BROOKE GLADSTONE Whether or not you're sold on these generational labels, the length of our lives undeniably determines which bits of history we encounter up close and which are passed down to us. This month in a series titled News That Defined Your Generation. WNYC host Brian Lehrer embarked on a kind of oral history project where callers described the events that changed their lives forever. He began with listeners in their nineties, like Sheila, who rang to tell him about the bombing of Pearl Harbor by the Japanese Navy on December 7th, 1941:
CALLER I was nine years old, and I had no idea at that time that anything bad could ever happen to me. I just thought that I lived in this perfectly protected world, and suddenly I grew up.
BROOKE GLADSTONE Then Brian heard callers in their eighties, seventies, sixties and fifties.
CALLER My father was born in 1915, and I could never understand why he couldn't get over the Great Depression until AIDS happened to me. It completely changed everything about how I live my life. It brought a lot of miracles and a lot of connection to my life, but as I'm talking to you, I can see the faces of those 200 people I lost.
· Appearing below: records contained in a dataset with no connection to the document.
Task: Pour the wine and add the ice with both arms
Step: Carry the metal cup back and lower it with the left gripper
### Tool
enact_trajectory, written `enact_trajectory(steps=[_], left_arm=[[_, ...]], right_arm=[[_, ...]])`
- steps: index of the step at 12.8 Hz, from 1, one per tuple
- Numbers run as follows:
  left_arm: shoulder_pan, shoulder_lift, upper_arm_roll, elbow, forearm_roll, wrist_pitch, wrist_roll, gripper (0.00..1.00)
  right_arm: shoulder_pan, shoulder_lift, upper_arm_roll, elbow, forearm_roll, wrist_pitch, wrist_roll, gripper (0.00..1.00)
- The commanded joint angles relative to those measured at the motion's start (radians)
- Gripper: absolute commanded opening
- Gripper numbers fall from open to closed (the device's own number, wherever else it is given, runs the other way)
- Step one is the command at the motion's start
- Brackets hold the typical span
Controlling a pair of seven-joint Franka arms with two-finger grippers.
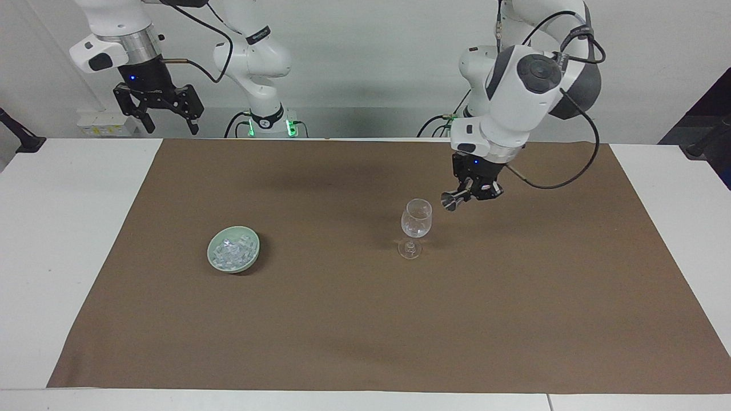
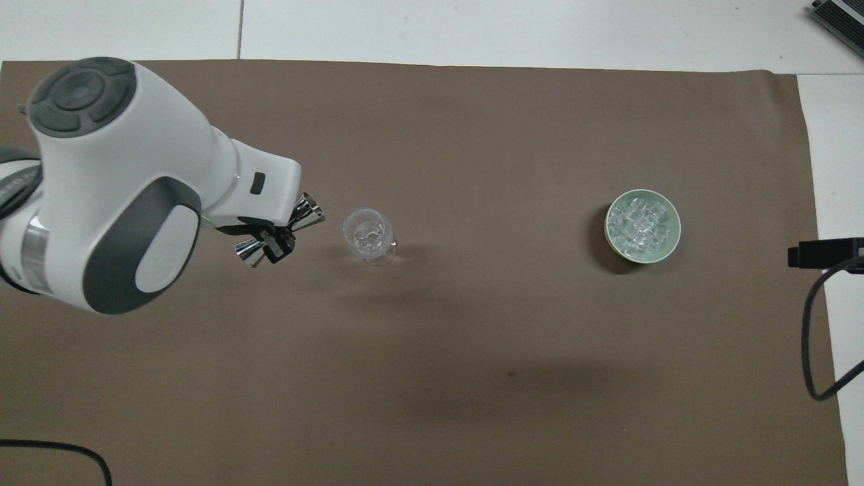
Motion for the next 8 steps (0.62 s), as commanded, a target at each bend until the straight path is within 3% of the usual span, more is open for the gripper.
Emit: enact_trajectory(steps=[1,5,8], left_arm=[[0.114,0.003,-0.006,-0.006,-0.146,0.007,0.237,0.00],[0.285,0.008,-0.005,-0.049,-0.325,-0.005,0.654,0.00],[0.440,0.017,-0.003,-0.153,-0.479,-0.045,0.984,0.00]], right_arm=[[-0.006,-0.005,0.004,0.003,0.027,-0.009,0.014,1.00],[-0.006,-0.005,0.004,0.003,0.027,-0.009,0.014,1.00],[-0.006,-0.005,0.004,0.003,0.027,-0.009,0.014,1.00]])
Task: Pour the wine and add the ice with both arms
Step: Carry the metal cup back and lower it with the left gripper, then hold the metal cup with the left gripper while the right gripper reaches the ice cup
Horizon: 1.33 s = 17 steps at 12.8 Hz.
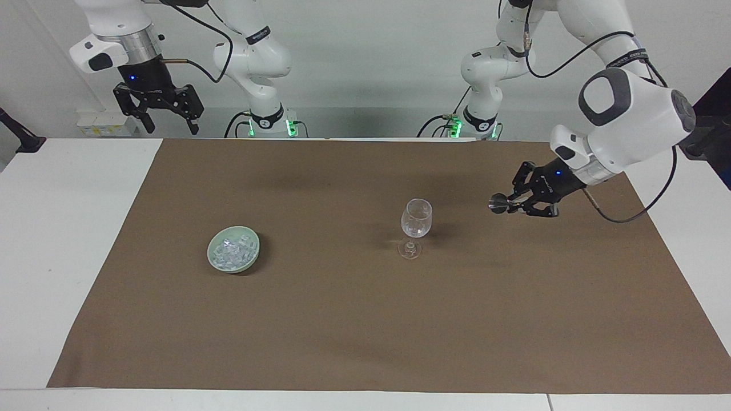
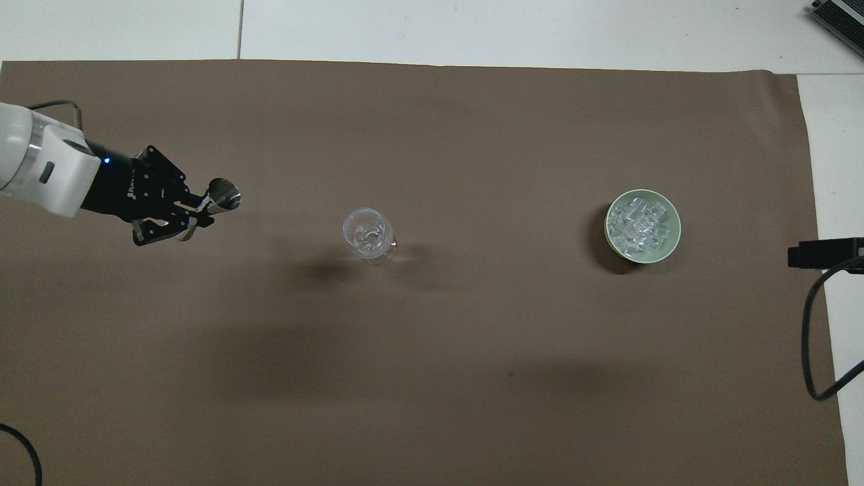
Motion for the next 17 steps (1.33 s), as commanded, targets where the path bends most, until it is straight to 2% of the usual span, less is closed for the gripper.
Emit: enact_trajectory(steps=[1,5,7,9,11,13,17], left_arm=[[0.141,0.015,-0.009,-0.090,-0.134,-0.047,0.296,0.00],[0.304,0.140,-0.007,-0.091,-0.208,-0.170,0.589,0.00],[0.365,0.211,-0.007,-0.093,-0.243,-0.196,0.704,0.00],[0.408,0.271,-0.007,-0.091,-0.275,-0.225,0.754,0.00],[0.447,0.350,-0.009,-0.091,-0.338,-0.238,0.817,0.00],[0.477,0.407,-0.007,-0.090,-0.436,-0.283,0.844,0.00],[0.487,0.443,-0.007,-0.090,-0.489,-0.307,0.886,0.00]], right_arm=[[-0.006,-0.005,0.004,0.003,0.027,-0.009,0.014,1.00],[-0.006,-0.005,0.004,0.003,0.027,-0.009,0.016,1.00],[-0.020,-0.015,-0.010,0.038,0.027,-0.028,0.010,1.00],[-0.019,-0.022,-0.006,0.051,0.025,-0.094,0.005,1.00],[-0.005,-0.014,0.002,0.043,0.025,-0.055,0.004,1.00],[0.029,0.029,0.010,0.038,0.028,0.045,-0.009,1.00],[0.040,0.190,0.011,0.031,0.027,0.180,-0.130,1.00]])
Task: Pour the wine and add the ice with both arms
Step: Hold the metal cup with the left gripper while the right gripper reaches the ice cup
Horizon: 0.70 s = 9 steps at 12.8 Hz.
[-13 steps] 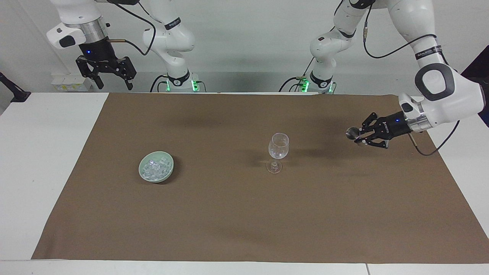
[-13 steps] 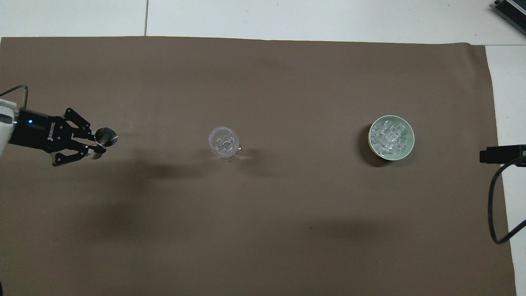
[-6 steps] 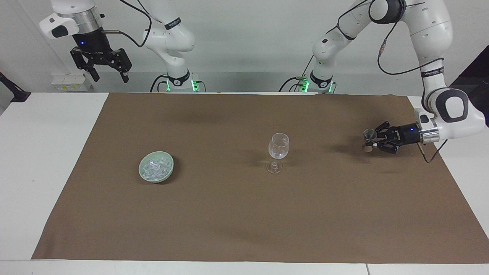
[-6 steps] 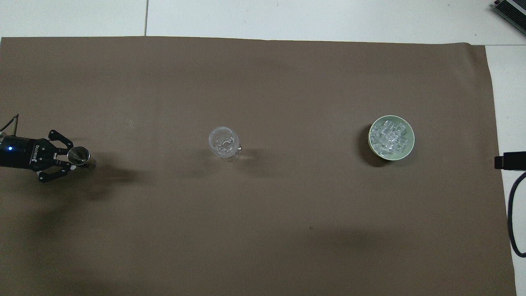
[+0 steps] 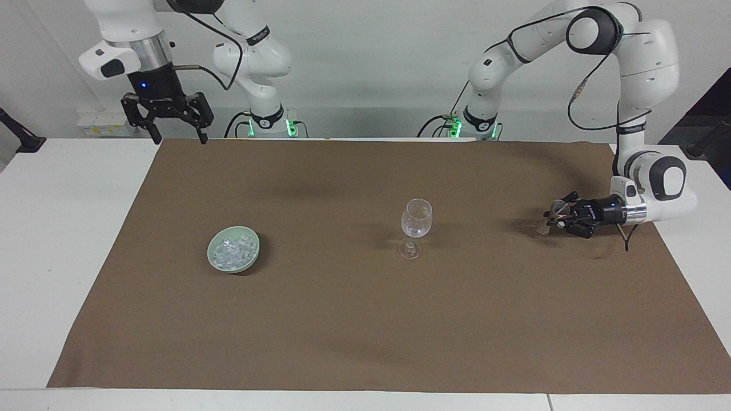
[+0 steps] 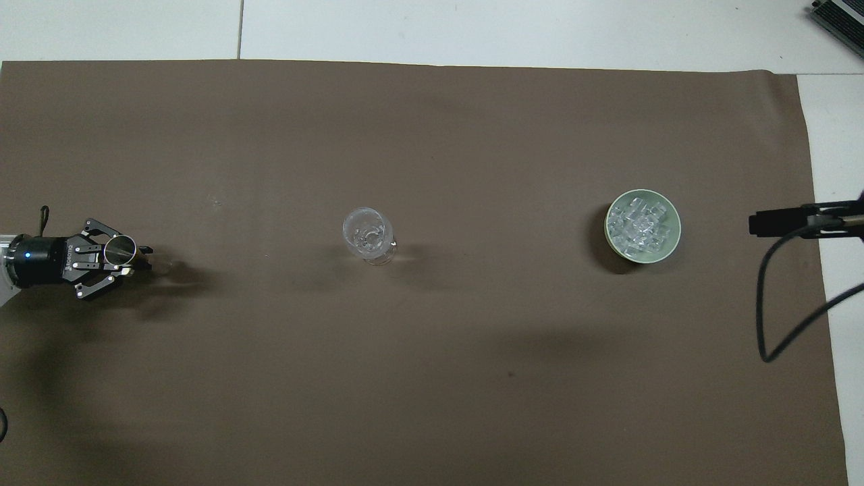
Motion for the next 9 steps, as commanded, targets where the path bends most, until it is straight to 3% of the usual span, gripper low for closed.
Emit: enact_trajectory(steps=[1,4,6,9], left_arm=[[0.014,0.032,-0.010,0.009,-0.024,-0.026,0.049,0.00],[0.016,0.055,-0.007,0.015,-0.018,-0.032,0.050,0.00],[0.016,0.064,-0.004,0.014,-0.017,-0.024,0.050,0.00],[0.016,0.074,-0.004,0.014,-0.011,-0.022,0.050,0.00]], right_arm=[[-0.010,0.121,-0.002,-0.012,0.025,0.099,-0.097,1.00],[0.034,0.224,-0.002,-0.065,0.024,0.256,-0.102,1.00],[0.044,0.240,-0.002,-0.086,0.018,0.302,-0.108,1.00],[0.035,0.248,-0.002,-0.207,0.007,0.403,-0.169,1.00]])
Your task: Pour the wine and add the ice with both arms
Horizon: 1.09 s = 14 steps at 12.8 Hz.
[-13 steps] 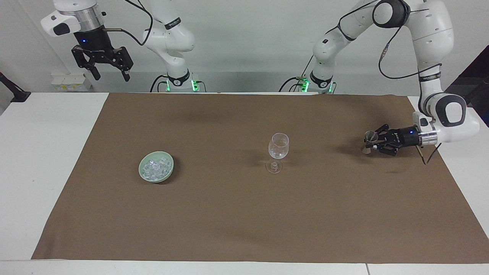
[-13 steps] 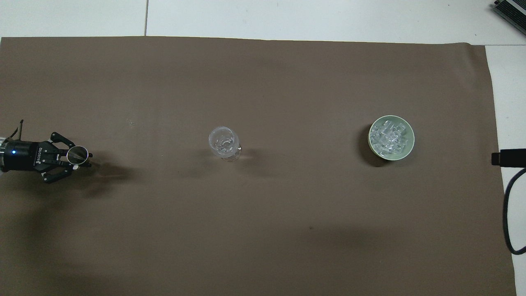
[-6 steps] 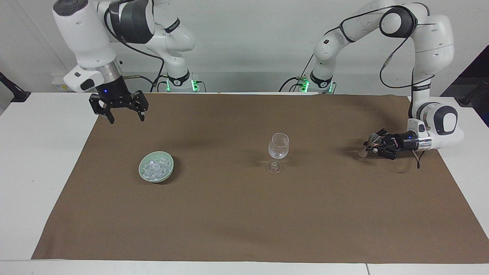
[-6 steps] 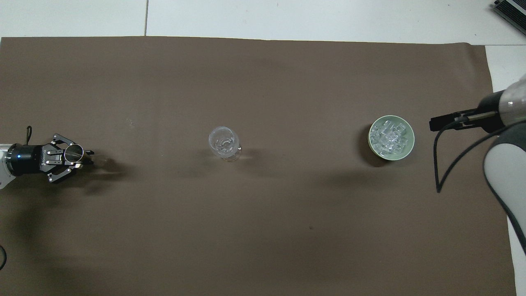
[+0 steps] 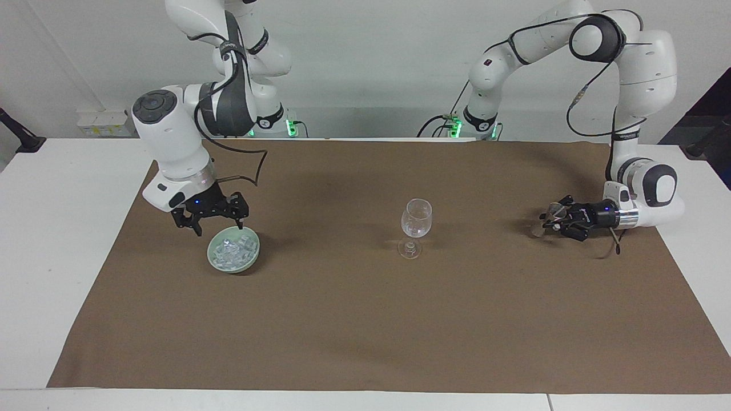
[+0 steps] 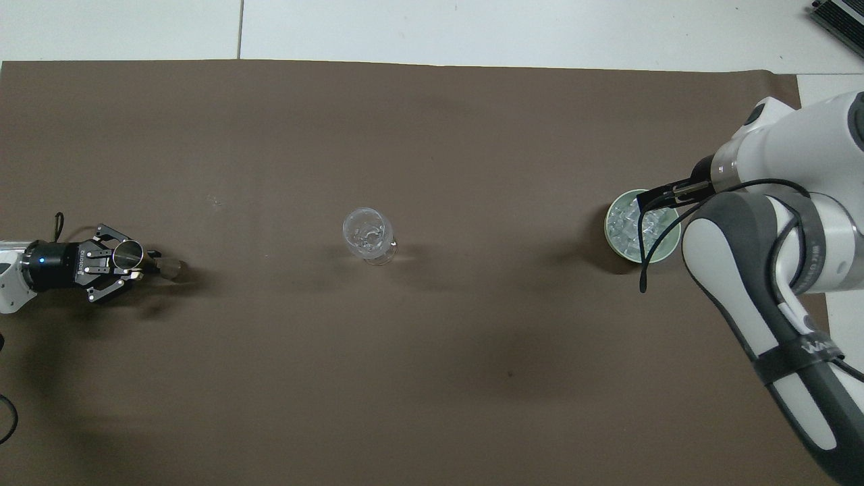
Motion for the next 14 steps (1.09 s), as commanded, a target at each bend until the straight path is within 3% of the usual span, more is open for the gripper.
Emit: enact_trajectory(steps=[1,9,14], left_arm=[[0.012,0.020,-0.004,0.014,-0.001,-0.020,0.018,0.00],[0.015,0.040,-0.002,0.015,0.014,-0.017,0.018,0.08],[0.021,0.051,-0.004,0.015,0.016,-0.017,0.016,0.20]], right_arm=[[-0.013,-0.024,0.000,-0.123,0.007,0.097,-0.060,1.00],[-0.028,0.017,-0.002,-0.189,-0.025,0.180,-0.062,1.00],[-0.039,0.052,-0.002,-0.191,-0.025,0.223,-0.048,0.82]])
BROOKE GLADSTONE People in their forties and thirties described how 9/11 or the stock market crash of 2008 altered their lives. The series ended with callers in their twenties. This is Zara, who said she was changed forever by the shooting of Michael Brown in 2014.
CALLER I was about 14 at the time 15 and I remember that being the first time that I was ever viscerally mad at a news story. That was really defining because it had really solidified a lot of the conversations that my parents had had with me about how to conduct yourself as a black child or a black person living in America.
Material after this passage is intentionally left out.